--- Dataset excerpt ---

╭──

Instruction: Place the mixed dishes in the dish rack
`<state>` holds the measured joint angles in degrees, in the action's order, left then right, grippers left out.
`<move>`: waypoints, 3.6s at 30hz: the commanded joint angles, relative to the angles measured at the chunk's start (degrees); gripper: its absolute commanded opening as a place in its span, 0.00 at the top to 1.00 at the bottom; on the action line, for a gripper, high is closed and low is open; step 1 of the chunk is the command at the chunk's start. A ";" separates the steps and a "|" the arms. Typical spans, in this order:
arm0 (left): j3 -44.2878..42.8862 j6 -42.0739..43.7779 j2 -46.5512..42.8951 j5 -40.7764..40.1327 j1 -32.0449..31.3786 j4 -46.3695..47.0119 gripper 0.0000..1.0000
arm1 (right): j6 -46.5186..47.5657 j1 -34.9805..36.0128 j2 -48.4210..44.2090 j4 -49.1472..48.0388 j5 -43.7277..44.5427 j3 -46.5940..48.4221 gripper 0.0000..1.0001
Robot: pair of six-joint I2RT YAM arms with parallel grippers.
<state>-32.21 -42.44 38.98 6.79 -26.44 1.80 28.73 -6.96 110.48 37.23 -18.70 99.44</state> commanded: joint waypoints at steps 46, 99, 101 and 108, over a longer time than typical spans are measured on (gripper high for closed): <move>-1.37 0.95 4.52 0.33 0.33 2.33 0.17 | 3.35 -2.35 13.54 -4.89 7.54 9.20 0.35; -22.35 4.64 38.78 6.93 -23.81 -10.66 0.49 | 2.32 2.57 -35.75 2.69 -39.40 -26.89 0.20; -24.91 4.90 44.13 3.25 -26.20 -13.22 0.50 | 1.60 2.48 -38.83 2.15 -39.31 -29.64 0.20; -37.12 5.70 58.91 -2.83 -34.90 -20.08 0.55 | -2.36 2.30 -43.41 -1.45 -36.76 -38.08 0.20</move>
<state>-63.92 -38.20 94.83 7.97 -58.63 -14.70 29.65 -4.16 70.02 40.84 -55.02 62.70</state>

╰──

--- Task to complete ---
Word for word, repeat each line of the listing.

--- Solution to this exercise ---
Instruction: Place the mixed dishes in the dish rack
`<state>` holds the measured joint angles in degrees, in the action's order, left then right, grippers left out.
`<move>`: waypoints, 3.6s at 30hz: the commanded joint angles, relative to the angles measured at the chunk's start (degrees); gripper: its absolute commanded opening as a place in its span, 0.00 at the top to 1.00 at the bottom; on the action line, for a gripper, high is closed and low is open; step 1 of the chunk is the command at the chunk's start. A ";" separates the steps and a "|" the arms. Typical spans, in this order:
arm0 (left): j3 -44.2878..42.8862 j6 -42.0739..43.7779 j2 -46.5512..42.8951 j5 -40.7764..40.1327 j1 -32.0449..31.3786 j4 -46.3695..47.0119 gripper 0.0000..1.0000
arm1 (right): j6 -46.5186..47.5657 j1 -34.9805..36.0128 j2 -48.4210..44.2090 j4 -49.1472..48.0388 j5 -43.7277..44.5427 j3 -46.5940..48.4221 gripper 0.0000..1.0001
Robot: pair of six-joint I2RT YAM arms with parallel grippers.
<state>-32.21 -42.44 38.98 6.79 -26.44 1.80 28.73 -6.96 110.48 37.23 -18.70 99.44</state> commanded: joint waypoints at steps 46, 99, 101 and 108, over a longer time than typical spans are measured on (gripper high for closed): <move>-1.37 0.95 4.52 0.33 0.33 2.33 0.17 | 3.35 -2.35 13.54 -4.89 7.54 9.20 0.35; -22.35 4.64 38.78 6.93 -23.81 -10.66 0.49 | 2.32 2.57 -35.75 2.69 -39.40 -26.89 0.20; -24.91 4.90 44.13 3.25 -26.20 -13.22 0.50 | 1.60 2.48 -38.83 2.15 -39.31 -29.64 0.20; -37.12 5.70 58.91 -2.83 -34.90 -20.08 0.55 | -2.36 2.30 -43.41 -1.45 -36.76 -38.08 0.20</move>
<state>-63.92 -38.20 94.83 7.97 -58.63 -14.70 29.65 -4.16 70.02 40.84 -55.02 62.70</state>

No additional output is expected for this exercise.